What to produce: Give back exactly the lines of the material below, starting with the line with "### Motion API" and going on through the line with "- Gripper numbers".

· · · · · · ·

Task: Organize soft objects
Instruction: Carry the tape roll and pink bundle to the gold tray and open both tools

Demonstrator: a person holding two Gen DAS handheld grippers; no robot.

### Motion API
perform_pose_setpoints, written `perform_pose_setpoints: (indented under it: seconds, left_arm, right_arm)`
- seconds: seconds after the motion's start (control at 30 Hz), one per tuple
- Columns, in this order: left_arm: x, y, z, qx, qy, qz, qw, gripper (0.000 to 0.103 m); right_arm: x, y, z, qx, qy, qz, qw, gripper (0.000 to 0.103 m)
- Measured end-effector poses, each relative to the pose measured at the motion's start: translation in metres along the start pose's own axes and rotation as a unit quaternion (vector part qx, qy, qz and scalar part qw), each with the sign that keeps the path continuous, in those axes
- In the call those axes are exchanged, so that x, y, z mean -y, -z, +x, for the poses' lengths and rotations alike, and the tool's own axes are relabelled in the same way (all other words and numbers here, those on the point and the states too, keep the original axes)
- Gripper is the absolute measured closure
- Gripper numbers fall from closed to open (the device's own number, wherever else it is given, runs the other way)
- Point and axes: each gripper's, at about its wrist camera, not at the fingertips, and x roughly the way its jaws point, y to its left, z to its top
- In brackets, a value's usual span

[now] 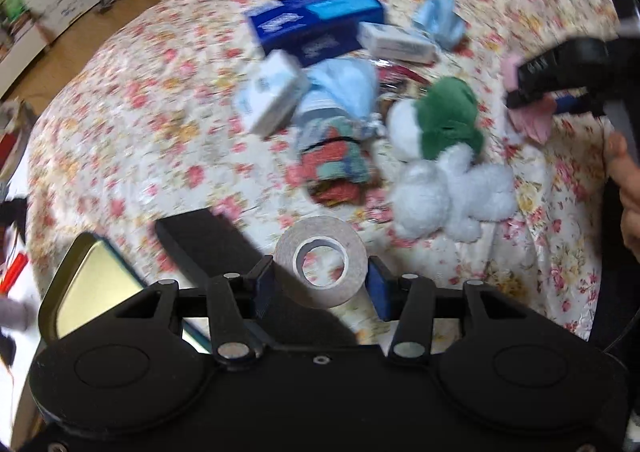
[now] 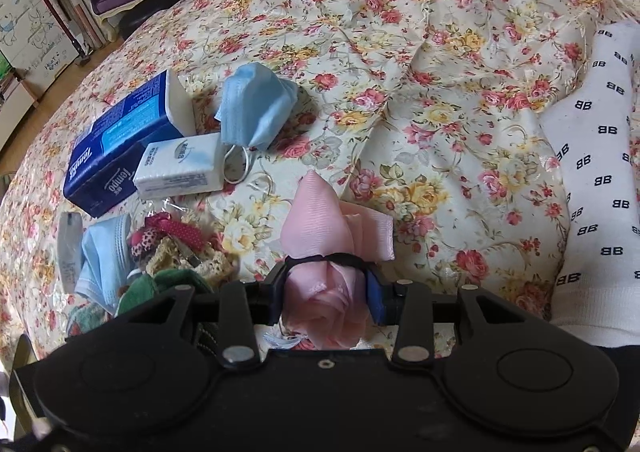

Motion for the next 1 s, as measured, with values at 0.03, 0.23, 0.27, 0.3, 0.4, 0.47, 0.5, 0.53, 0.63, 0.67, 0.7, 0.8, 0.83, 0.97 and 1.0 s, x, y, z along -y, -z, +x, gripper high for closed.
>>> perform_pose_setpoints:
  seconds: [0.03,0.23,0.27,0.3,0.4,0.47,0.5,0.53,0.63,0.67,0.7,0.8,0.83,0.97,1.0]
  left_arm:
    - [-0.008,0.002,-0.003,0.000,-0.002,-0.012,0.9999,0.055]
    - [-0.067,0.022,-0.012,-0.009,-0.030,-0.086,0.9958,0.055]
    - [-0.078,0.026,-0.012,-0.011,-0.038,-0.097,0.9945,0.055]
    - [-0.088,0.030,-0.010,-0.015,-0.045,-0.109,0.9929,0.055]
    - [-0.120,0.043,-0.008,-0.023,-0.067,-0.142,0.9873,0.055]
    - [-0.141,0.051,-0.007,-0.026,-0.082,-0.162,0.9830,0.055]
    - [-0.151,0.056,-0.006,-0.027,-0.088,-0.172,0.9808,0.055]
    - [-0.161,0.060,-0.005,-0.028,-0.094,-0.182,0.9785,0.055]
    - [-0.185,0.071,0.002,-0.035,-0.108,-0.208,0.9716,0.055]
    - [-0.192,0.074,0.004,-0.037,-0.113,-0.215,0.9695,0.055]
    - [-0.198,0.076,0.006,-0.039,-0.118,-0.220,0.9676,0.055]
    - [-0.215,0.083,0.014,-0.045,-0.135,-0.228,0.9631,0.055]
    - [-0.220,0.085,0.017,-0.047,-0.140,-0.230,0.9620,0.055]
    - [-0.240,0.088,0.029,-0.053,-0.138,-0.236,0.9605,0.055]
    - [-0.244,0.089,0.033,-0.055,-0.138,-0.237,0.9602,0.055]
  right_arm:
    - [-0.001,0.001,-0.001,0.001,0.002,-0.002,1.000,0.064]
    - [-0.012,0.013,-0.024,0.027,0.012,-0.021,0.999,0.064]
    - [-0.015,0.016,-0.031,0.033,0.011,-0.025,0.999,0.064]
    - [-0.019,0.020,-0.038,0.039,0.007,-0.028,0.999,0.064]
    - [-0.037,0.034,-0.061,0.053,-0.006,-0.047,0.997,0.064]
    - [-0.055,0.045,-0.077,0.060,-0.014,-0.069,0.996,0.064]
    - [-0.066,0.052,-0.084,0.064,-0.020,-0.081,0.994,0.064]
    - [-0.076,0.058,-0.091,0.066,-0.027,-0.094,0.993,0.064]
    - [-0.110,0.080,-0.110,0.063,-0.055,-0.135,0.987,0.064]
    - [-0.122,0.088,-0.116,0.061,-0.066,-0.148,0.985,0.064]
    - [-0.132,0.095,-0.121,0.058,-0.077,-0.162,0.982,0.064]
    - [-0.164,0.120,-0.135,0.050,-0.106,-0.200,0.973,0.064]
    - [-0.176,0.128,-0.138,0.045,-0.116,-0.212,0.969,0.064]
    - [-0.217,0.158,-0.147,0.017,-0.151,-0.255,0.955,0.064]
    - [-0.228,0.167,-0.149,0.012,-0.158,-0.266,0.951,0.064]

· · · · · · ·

Answer area:
### Motion API
perform_pose_setpoints, written `perform_pose_setpoints: (indented under it: seconds, left_arm, right_arm)`
- seconds: seconds after the motion's start (control at 30 Hz), one per tuple
- Columns, in this order: left_arm: x, y, z, qx, qy, qz, qw, gripper (0.000 to 0.103 m); right_arm: x, y, z, qx, qy, qz, qw, gripper (0.000 to 0.103 m)
- Measured end-effector poses, each relative to the pose measured at the motion's start: translation in metres along the start pose's own axes and rotation as a unit quaternion (vector part qx, qy, qz and scalar part qw), each with the sign that keeps the path continuous, in those axes
- In the call those axes are exchanged, so that x, y, z mean -y, -z, +x, for the poses' lengths and rotations alike, and the tool's own axes are relabelled in the same way (all other words and numbers here, those on the point and the states too, keep the original axes)
- Gripper is the absolute measured closure
- Gripper numbers fall from closed to open (the device's own number, wherever else it is given, runs the other way)

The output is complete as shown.